What you need to do:
Reproduce the listing word for word. Skip any image.

======== Given material ========

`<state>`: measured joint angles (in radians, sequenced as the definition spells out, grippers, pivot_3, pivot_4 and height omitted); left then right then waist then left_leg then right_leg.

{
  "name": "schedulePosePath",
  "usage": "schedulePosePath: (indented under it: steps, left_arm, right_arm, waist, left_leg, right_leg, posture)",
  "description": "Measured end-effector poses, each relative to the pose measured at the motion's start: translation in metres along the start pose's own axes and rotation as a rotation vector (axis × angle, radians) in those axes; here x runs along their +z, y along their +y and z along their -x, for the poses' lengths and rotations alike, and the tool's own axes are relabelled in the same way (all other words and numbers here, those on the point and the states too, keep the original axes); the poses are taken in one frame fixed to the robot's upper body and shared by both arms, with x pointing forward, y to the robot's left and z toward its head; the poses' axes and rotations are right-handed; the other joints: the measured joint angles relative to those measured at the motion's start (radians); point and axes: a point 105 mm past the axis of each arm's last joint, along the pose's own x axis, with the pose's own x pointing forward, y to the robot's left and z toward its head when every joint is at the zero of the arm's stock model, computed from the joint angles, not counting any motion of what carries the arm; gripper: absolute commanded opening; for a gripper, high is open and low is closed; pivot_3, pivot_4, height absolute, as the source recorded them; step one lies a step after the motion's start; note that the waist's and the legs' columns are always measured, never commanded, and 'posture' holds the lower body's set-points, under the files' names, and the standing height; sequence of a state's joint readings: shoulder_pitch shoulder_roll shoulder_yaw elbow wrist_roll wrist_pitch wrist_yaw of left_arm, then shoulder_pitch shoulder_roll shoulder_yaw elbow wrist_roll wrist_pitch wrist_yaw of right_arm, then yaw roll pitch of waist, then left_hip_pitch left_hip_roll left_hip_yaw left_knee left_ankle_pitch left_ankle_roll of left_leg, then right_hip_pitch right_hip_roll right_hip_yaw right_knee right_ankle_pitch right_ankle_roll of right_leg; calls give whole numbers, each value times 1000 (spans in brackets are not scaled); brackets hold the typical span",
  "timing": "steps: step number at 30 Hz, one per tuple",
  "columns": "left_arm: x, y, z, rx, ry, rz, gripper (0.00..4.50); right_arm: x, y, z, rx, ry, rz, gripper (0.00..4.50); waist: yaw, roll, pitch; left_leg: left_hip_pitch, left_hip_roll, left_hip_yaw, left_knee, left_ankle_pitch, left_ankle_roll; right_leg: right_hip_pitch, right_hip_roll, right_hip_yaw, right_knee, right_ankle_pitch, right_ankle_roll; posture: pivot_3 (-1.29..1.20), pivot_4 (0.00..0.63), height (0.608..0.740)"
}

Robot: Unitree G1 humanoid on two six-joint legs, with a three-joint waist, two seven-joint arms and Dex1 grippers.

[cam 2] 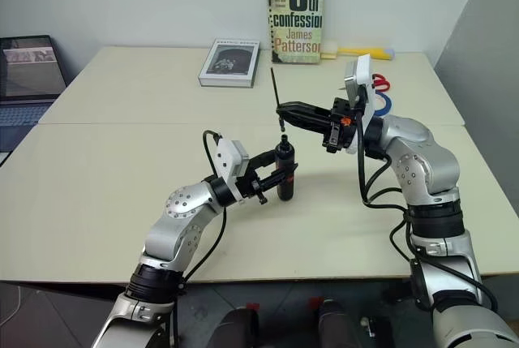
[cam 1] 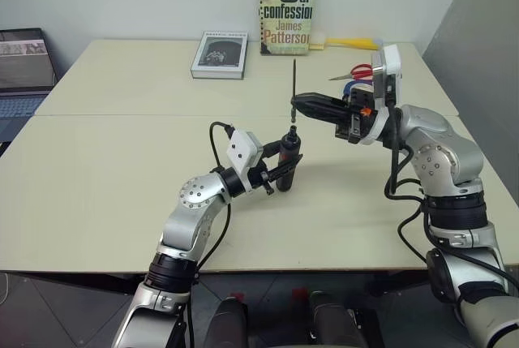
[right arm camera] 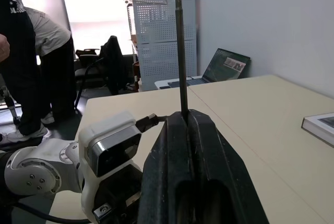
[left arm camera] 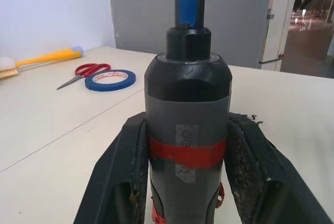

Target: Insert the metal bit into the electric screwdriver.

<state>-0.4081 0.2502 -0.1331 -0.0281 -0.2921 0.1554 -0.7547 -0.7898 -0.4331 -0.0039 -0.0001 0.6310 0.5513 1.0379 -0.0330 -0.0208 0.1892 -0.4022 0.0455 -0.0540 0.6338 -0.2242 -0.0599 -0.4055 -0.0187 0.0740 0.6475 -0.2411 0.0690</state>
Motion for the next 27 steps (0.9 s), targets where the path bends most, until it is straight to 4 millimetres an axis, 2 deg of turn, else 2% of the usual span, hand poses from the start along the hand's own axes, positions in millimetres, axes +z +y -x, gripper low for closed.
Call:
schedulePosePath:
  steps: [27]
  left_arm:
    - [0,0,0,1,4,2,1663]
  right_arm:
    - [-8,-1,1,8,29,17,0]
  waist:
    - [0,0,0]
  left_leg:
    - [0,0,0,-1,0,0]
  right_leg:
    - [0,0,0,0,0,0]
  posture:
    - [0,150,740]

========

Problem solution:
`<state>`: measured joint angles (in radians, sequenced as the definition spells out, grippers, pivot_3, pivot_4 and height omitted); left then right then waist then left_leg then right_leg.

{
  "name": "schedulePosePath",
  "usage": "schedulePosePath: (indented under it: steps, left_arm, right_arm, waist, left_leg, right_leg, posture)",
  "description": "Measured end-effector poses, each relative to the pose measured at the motion's start: translation in metres along the start pose's own axes and rotation as a rotation vector (axis × angle, radians) in those axes; here x runs along their +z, y along their +y and z along their -x, for the poses' lengths and rotations alike, and the tool's own axes are relabelled in the same way (all other words and numbers here, those on the point and the states too, keep the original axes); the poses are taken in one frame fixed to the robot's upper body and shared by both arms, with x pointing forward, y to the robot's left and z toward its head; the poses' axes and rotations are right-handed; the other joints: the measured joint angles relative to those measured at the motion's start (radians); point and axes: a point 105 mm past the axis of each arm's last joint, along the pose's own x axis, with the pose's own x pointing forward, y to the robot's left and z toward its head when every joint is at the zero of the arm's stock model, computed from the joint angles, not counting any motion of what carries the arm; gripper: absolute commanded opening; for a gripper, high is open and low is closed; pivot_3, pivot_4, height absolute, as the source recorded them; step one lies a step after the motion's start; note that the waist's and the legs' columns are always measured, never commanded, and 'posture' holds the lower body's set-points, under the files' names, and the standing height; sequence of a state's joint readings: shoulder_pitch shoulder_roll shoulder_yaw elbow wrist_roll wrist_pitch wrist_yaw of left_arm, then shoulder_pitch shoulder_roll shoulder_yaw elbow wrist_roll wrist_pitch wrist_yaw of right_arm, then yaw roll pitch of waist, then left_hip_pitch left_hip_roll left_hip_yaw left_knee left_ankle_pitch left_ankle_roll of left_leg, then right_hip_pitch right_hip_roll right_hip_yaw right_knee right_ankle_pitch right_ankle_roll of right_leg; calls give whole numbers, each value times 1000 (spans in brackets are not scaled); brackets hold the typical span",
  "timing": "steps: step number at 30 Hz, one per tuple",
  "columns": "left_arm: x, y, z, rx, ry, rz, gripper (0.00..4.50); right_arm: x, y, z, rx, ry, rz, gripper (0.00..4.50); waist: yaw, roll, pitch; left_leg: left_hip_pitch, left_hip_roll, left_hip_yaw, left_knee, left_ankle_pitch, left_ankle_roll; right_leg: right_hip_pitch, right_hip_roll, right_hip_yaw, right_knee, right_ankle_pitch, right_ankle_roll; posture: pivot_3 (-1.29..1.20), pivot_4 (0.00..0.63), height (0.608..0.740)"
}

Robot: Unitree G1 humanoid on two six-joint legs, with a three-joint waist, two seven-joint arms and Dex1 grippers.

[cam 2] 
[cam 1] 
[right arm camera] 
[left arm camera] 

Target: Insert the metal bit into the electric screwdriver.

<state>-0.4081 0.2502 -0.1331 -0.0281 -0.2921 0.1554 -0.7547 -0.7898 -0.4331 -0.0039 -0.0001 0.6310 0.5513 1.0379 -0.0330 -0.0208 0.1892 -0.4022 0.0455 -0.0540 0.6338 -0.2242 -0.0599 -0.4055 -0.0187 0.0740 0.6475 -0.2411 0.0690</state>
Motion for the next 27 steps (0.9 s), targets where the path bends most, until it is straight to 4 millimetres an axis, 2 deg of turn, else 2% of the usual span, hand poses from the start along the hand's own axes, positions in millimetres, axes +z +y -x, gripper low for closed.
Call:
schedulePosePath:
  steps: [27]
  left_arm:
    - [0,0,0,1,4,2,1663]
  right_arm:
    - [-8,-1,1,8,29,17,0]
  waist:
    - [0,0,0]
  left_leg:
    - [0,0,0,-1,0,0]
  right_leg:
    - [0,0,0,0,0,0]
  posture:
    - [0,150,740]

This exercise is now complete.